CULTURE

How seeing art through a child's eye can answer the question why

"How beautiful." "How interesting." "Look at the detail." "Look at the lines." "Man, I could do that." "It looks like a kindergarten could have drawn that." "That's not art." For most museumgoers and art enthusiasts, those thoughts often pop up when looking at something different.

It wasn't any different with KAWS's major survey exhibition "Where the End Starts," which uses a mix of iconographic imagery to explore human emotion. I took a six-year-old to the exhibit. Bright, deeply saturated colors redefine the Smurfs, SpongeBob, Peanuts, the Simpsons and characters from Hanna-Barbera.
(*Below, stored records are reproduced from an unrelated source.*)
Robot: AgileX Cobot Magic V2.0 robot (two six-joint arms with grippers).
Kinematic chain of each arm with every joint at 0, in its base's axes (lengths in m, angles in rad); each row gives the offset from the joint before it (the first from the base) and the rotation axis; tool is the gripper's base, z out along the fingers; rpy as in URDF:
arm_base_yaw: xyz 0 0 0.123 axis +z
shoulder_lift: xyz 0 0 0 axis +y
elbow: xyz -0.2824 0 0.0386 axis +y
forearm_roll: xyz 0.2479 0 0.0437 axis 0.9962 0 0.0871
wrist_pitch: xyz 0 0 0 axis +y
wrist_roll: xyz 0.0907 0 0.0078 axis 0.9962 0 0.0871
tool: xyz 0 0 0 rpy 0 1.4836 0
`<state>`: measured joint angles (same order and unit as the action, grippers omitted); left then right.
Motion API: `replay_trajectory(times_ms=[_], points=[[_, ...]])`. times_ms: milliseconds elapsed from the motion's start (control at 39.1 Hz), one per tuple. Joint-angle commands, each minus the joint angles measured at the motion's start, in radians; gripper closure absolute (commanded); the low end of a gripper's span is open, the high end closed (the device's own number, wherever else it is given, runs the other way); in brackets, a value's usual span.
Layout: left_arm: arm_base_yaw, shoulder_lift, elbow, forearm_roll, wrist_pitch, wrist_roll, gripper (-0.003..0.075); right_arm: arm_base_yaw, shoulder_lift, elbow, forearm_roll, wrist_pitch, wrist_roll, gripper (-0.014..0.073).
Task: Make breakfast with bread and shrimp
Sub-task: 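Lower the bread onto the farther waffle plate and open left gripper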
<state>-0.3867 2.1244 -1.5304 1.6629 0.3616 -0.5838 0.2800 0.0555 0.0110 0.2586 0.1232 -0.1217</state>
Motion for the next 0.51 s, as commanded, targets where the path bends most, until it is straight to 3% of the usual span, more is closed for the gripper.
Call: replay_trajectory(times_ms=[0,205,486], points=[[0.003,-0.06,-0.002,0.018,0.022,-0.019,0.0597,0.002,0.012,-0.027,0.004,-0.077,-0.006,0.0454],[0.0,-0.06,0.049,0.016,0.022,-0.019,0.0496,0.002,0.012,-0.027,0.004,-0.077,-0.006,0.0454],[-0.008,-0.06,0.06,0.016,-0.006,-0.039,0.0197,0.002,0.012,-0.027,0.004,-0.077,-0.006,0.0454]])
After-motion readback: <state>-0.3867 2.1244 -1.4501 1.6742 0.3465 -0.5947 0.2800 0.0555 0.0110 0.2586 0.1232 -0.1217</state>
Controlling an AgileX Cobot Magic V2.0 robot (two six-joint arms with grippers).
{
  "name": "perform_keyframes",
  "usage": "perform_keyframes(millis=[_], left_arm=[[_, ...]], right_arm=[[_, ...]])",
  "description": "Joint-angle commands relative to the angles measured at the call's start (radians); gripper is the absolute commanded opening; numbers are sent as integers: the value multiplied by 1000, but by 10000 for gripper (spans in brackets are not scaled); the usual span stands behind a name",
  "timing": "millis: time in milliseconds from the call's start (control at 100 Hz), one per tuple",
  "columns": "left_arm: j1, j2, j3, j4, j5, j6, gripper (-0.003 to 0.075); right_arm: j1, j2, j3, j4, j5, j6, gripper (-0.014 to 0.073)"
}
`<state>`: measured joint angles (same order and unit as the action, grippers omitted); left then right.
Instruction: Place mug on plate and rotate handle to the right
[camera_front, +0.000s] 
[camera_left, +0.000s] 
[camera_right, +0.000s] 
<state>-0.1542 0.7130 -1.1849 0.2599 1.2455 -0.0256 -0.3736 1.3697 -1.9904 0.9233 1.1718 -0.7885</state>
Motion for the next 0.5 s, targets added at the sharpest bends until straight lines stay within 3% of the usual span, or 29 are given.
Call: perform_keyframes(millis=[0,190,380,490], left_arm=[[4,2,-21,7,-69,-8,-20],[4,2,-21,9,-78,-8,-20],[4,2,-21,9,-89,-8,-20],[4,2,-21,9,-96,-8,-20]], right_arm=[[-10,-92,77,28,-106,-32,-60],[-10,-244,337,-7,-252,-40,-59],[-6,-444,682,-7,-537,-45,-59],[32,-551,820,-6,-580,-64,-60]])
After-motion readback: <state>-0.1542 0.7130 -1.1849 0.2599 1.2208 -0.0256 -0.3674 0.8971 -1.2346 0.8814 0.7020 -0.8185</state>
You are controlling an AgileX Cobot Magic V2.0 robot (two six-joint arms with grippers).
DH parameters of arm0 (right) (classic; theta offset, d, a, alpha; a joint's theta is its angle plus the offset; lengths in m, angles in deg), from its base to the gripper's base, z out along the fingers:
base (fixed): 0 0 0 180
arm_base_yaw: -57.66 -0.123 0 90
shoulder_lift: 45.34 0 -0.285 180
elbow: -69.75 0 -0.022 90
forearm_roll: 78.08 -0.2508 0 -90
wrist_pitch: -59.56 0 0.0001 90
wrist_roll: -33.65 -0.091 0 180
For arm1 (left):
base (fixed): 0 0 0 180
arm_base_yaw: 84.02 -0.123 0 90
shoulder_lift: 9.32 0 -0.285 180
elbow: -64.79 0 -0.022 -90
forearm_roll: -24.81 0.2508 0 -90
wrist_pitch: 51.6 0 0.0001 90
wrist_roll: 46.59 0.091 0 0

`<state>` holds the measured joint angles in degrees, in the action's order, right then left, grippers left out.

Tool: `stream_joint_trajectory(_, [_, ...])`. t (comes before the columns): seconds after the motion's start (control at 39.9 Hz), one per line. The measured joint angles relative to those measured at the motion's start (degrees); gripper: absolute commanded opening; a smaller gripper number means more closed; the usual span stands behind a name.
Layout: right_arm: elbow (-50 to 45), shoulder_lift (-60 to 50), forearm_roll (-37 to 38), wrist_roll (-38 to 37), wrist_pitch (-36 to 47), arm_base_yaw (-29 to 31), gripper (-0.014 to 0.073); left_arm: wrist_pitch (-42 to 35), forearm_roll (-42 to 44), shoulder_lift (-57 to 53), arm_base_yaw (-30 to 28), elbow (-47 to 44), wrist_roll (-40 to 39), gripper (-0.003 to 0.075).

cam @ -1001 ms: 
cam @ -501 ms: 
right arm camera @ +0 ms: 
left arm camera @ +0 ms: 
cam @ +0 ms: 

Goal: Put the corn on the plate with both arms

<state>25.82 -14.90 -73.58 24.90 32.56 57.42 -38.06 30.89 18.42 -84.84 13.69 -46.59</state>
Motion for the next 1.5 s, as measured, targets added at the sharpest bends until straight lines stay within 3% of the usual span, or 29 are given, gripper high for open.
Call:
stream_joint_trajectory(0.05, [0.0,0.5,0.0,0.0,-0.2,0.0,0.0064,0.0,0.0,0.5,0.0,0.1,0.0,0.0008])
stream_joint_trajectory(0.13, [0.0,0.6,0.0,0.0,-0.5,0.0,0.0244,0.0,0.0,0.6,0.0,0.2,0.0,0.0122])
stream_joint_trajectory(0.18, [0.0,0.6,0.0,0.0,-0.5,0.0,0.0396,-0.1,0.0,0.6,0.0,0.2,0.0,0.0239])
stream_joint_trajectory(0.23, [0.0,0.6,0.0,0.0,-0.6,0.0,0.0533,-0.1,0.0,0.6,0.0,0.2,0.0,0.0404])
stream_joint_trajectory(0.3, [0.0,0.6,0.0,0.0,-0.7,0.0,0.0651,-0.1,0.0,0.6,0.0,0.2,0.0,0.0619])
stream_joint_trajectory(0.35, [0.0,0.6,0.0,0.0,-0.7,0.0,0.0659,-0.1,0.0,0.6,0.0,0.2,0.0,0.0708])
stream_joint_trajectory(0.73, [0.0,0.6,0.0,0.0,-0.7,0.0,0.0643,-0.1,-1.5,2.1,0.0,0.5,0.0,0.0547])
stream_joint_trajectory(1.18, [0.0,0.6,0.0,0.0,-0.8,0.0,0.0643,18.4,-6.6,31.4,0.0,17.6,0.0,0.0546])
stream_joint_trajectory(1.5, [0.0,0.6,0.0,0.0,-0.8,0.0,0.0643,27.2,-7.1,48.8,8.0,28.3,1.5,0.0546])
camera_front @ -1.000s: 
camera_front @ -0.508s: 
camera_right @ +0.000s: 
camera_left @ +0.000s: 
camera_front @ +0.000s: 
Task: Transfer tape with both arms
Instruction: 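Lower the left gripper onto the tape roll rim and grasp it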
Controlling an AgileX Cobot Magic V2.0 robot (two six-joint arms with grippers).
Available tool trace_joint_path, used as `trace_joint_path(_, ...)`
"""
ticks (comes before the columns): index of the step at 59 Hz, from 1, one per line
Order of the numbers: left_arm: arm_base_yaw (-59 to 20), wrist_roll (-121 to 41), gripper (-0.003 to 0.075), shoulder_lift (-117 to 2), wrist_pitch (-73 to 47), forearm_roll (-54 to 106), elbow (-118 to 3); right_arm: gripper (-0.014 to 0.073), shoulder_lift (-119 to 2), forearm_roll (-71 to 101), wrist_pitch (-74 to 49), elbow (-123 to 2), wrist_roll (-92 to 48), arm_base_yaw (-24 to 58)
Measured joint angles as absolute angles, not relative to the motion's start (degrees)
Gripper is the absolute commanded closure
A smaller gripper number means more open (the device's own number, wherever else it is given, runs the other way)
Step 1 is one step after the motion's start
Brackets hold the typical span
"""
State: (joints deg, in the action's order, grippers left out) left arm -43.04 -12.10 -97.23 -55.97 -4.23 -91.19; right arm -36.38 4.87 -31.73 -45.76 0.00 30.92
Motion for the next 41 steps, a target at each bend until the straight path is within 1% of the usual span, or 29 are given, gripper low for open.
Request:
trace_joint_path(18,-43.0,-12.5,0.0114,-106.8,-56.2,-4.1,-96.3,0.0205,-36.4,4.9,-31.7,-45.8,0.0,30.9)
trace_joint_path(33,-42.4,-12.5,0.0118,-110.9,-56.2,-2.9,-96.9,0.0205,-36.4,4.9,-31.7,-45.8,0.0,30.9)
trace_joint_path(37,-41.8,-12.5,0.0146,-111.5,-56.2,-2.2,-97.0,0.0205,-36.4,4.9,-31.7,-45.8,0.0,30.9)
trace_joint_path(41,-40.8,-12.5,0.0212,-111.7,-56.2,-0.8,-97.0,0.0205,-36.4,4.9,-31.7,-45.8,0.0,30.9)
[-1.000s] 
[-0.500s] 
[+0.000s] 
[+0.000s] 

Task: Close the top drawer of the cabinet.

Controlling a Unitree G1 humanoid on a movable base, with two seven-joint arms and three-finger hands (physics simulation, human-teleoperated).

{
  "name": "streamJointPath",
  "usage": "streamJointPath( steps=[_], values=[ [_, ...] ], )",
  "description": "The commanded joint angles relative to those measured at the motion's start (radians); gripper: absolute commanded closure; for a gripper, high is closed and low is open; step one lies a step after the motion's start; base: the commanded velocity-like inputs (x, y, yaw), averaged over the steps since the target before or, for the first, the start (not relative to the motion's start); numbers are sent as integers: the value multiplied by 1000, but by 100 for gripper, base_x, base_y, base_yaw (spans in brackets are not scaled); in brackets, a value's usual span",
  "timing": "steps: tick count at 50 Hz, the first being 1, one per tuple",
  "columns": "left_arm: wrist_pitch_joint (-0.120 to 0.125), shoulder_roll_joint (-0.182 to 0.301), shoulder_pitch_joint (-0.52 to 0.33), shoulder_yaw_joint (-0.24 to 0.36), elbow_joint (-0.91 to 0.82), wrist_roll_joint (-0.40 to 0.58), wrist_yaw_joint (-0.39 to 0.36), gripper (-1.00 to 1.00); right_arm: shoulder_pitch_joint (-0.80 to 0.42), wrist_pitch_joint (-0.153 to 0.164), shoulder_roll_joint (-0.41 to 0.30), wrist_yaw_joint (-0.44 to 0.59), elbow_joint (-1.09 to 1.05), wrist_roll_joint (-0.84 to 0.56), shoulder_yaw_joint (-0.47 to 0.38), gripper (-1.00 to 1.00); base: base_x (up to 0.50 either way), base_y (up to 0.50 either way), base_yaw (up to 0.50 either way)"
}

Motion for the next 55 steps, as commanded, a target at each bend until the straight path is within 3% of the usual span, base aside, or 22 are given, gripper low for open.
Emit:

Looming sculptures with remarkable similarities to Mickey Mouse and the Michelin Man display obvious feelings. It looked very child friendly.

At first glance, it's simple. But turn the corner and the running Michelin Man's arms are severed with blood dripping.

Before I had to figure out to explain that to a child, five Snoopy's overlaid with images caught her eye. It's cute until it becomes a game of identifying other pop culture animations within Snoopy's shape. Or matching the Simpsons bodies to their heads. There's the moment when she realized that the beloved yet altered Mickey's ear were crossbones and his eyes were more than just closed. Those hybrid cartoon characters said much about intenseness of emotions like sadness, despair and weariness and shyness.

"But why?" she asked. "Why is he so sad? Why is that one in a corner by himself? He looks like Pinocchio—why did he lie so much? If I lie will my nose grow so long it breaks off?"

"No, your nose will not break off."

Trying to answer a barrage of questions you don't quite know the answers to is a feat in itself. Explaining what distorted animated character and complex human emotions have to do with each other is another matter. But both boil down to figuring out the why.

Past admiration or scoffing at a work, the more important question is always why. Why did he pick those colors, those images and those feeling together? The most important question —why— exists in a child's innate curiosity, the same curiosity that seems to wane in adults as cynicism develops and grows. It skews with the way we perceive art and the artist's message lost. Art is a lens to see reality and looking at it simply for face value is an opportunity lost. The why can fuel emotion and emotion is a step closer to empathy for the artist and for the subject.